I decided that instead of doing almost-three loops of Central Park, I would go back to running in one of my favorite spots, the West Side Highway. It was a beautiful day and I set out in a T-shirt and cropped running pants around noon. Everyone else seemed to have the same idea though, and it was pretty crowded out there. I was dodging strollers, dogs, and other runners the whole time, but it was really a great run. I made it almost to the tip of Manhattan before I turned around at 8.25 miles, and added some mileage on the way back by running out on some the piers/parks.
At 14 miles, I was elated -- it was the farthest I'd ever run and I was still going! It was definitely a motivator to keep going. At times, I thought to myself, "You know, it'd be OK if you just ran 15 or 16 miles instead of 17. 17 is FAR." I'd usually counter that with, "Well, it'd only be 10 or 20 minutes more if I just run 17, so why don't I just run 17?" That definitely did the trick!
Here's my map:
- Mile 1: 10:04
- Mile 2: 9:33
- Mile 3: 9:50
- Mile 4: 9:54
- Mile 5: 10:00
- Mile 6: 9:49
- Mile 7: 9:56
- Mile 8: 9:54
- Mile 9: 9:56
- Mile 10: 9:42
- Mile 11: 9:43
- Mile 12: 9:37
- Mile 13: 9:22
- Mile 14: 9:43
- Mile 15: 9:45
- Mile 16: 10:11 <-- running/falling up the stairs to get from the river to street level
- Mile 17: 9:35
Average pace: 9:48. I took two Powerade gels with me, and took them around miles 8 and 14. They definitely help -- though I had my usual breakfast, I could feel that I needed some calories and these little guys really do the trick. Along with the gels, I was pretty darn geared up:
Post-run with SpiBelt, CamelBak, iPod and headphones. Not pictured: Garmin
I sometimes feel super lame when I'm out running with all this STUFF...like maybe other runners are calling me a nerd runner for having all this gear, like maybe they think I'm just running three miles and am overdoing it a bit...but I just keep on going, knowing this stuff is useful to me. I don't usually run with my CamelBak, but I bought it this summer for fall marathon training and found it to be useful then. Since I didn't want to go 17 miles without any hydration (water fountains are still turned off on the West Side Highway!), I thought it would be a good thing to have...and it definitely was!

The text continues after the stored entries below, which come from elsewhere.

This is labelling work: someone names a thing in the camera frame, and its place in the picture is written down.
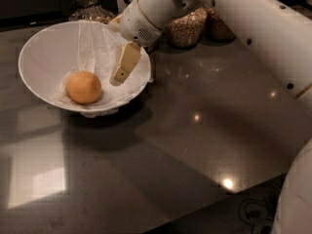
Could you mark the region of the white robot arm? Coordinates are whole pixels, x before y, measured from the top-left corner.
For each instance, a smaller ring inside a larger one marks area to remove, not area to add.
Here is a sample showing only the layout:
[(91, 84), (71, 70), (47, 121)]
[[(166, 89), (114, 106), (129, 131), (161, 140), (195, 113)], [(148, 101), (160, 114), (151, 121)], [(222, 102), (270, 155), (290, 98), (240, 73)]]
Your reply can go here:
[(109, 25), (134, 44), (147, 47), (175, 19), (199, 4), (211, 6), (276, 79), (267, 92), (287, 94), (271, 116), (279, 134), (299, 141), (279, 196), (271, 234), (312, 234), (312, 29), (311, 21), (278, 0), (133, 0)]

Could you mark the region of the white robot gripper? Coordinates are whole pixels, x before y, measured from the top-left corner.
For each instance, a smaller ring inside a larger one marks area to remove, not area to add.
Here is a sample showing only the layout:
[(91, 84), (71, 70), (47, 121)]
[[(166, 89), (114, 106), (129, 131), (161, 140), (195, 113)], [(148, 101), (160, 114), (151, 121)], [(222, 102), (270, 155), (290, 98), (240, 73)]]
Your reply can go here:
[(120, 31), (130, 41), (122, 46), (110, 84), (122, 85), (137, 66), (141, 47), (150, 46), (170, 22), (184, 17), (194, 8), (195, 0), (133, 0), (123, 14), (108, 23), (111, 31)]

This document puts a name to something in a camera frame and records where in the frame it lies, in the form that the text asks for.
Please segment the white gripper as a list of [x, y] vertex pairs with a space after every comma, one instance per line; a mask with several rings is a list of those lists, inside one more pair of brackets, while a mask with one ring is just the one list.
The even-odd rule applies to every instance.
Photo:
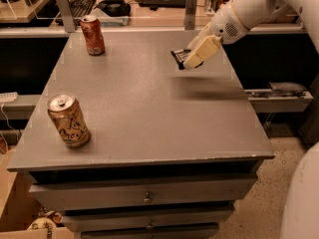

Here are some photos from my lovely run:
Oh hellooo there Statue of Liberty, aren't you looking liberated?
View of the Empire State Building from Tribeca
Today I did some yoga to help stretch me out. Even though I spent 20 solid minutes stretching yesterday, I knew more stretching wouldn't hurt, and it's nice to do something active the day after a long run.